Until a few years ago I had nothing but respect for Richard Dawkins. Today, having witnessed his transubstantiation from popular scientist to TV personality, I am not so sure.
The certainties handed-down by Dawkins are transformed by his followers into a deterministic and, at best poorly argued, at worst anti-human, worldview. Let’s say it here and now: religion is not responsible for all human misery and adopting the tactics of the daftest believers, such as, say, paying for insulting advertisements on the side of busses, is childish and will do nothing to further the aims of humanists.
This is not a charter for learning to live with religion. Far from it. Although I dislike the idea of laughing at people’s beliefs, humanists and atheists should be up for a straight fight. Frankly, anglophone-style secularism doesn’t go far enough. Ireland could do with a dose of French-inspired laïcité. Having an antagonistic relationship with religion and all of its works is a good idea – why are Irish pro-choice campaigners so timid, for example?
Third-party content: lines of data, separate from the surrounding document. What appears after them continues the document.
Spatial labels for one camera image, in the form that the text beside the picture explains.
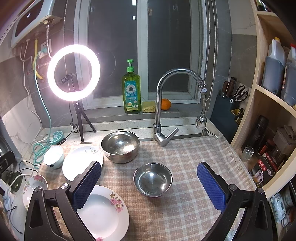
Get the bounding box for deep plate pink roses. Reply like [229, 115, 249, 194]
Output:
[22, 175, 48, 210]

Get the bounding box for white plate pink flower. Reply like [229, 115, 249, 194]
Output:
[77, 185, 130, 241]

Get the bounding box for light blue ceramic bowl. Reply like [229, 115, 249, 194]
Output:
[43, 145, 65, 169]

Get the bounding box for large stainless steel bowl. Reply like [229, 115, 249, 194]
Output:
[101, 131, 140, 164]

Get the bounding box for small red steel bowl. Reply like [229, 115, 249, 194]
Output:
[133, 162, 173, 198]

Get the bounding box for chrome kitchen faucet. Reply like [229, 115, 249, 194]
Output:
[153, 68, 207, 147]

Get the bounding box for plaid tablecloth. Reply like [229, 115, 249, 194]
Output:
[36, 133, 258, 241]

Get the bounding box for small glass cup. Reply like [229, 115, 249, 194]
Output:
[241, 145, 255, 162]

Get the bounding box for wooden shelf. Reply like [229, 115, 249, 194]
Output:
[230, 0, 296, 200]

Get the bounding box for black thermos bottle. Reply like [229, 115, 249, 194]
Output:
[248, 115, 269, 149]

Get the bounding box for knife holder with scissors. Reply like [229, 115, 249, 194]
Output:
[210, 77, 248, 143]

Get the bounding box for orange fruit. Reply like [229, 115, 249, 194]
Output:
[161, 98, 171, 111]

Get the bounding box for dark soy sauce jug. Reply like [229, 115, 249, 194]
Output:
[261, 37, 286, 96]

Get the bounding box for yellow sponge cloth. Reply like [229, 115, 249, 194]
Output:
[142, 101, 156, 113]

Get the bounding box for green dish soap bottle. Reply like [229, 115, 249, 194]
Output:
[122, 59, 142, 114]

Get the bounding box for water heater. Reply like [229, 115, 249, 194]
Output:
[11, 0, 66, 49]

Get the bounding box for teal cable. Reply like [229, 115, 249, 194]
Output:
[32, 52, 64, 164]

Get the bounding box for teal cable reel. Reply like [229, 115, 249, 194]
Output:
[50, 131, 64, 145]

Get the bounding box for ring light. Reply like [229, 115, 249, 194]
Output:
[47, 44, 100, 101]

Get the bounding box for white cable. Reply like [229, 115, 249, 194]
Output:
[19, 39, 50, 144]
The problem is that ‘new atheism’, by attempting to lay the blame for all ills at the feet of ‘organised’ religion, not only invalidates religion’s very many contributions to human society, particularly in the arts, it also allows all manner of other self-indulgent cod-spiritual nonsense to flower. Christopher Hitchens, author of ‘God is Not Great’, is the worst offender. Hitchens regularly issues broadsides against god-botherers that are lapped-up by atheists who know how to fight but not how to argue.
Hitchens is first and foremost a journalist – he wants readers and knows which buttons to press in order to get them. There is no problem with this in and of itself. I myself am no stranger to whipping-up a bit of controversy, having recently penned articles headlined ‘Let’s demolish Dublin’ and ‘I slept with Brian Cowen and Enda Kenny’. And yet Hitchens’ provocative musings are treated like serious contributions to scholarship. They’re not.
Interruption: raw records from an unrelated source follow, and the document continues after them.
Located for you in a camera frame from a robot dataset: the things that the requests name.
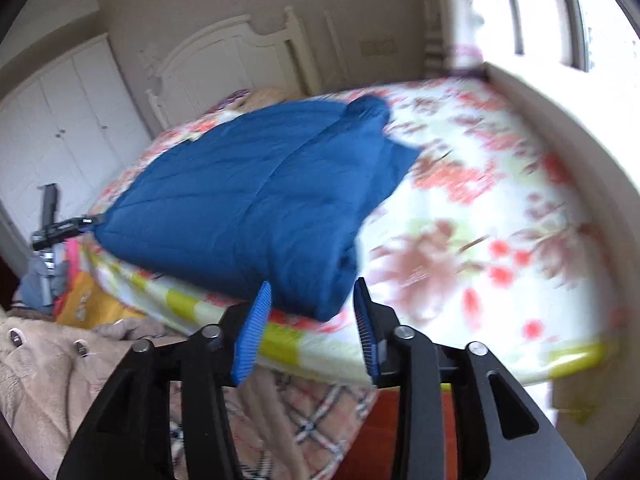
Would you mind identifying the grey gloved left hand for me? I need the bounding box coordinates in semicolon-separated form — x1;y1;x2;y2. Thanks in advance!
17;255;70;314

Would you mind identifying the blue quilted puffer jacket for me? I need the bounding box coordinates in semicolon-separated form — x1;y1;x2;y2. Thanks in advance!
94;96;419;322

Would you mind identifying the white wooden headboard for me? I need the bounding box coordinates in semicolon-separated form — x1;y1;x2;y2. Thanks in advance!
146;6;323;129

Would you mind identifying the pink cloth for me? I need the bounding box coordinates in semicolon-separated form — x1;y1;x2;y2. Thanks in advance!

As Brendan O’Neill recently wrote in forth, Mother Teresa is a particular target for the bile of the rocket-eating set: “Today’s screechy anti-God squad is more interested in hectoring the religious – those stupid believers in anything they are told – than it is in creating an Enlightened culture that might give people something else, something more profound, to think about and contribute to.”(1)
Picking one’s battles is all very well, but why attack just one pile of prejudices?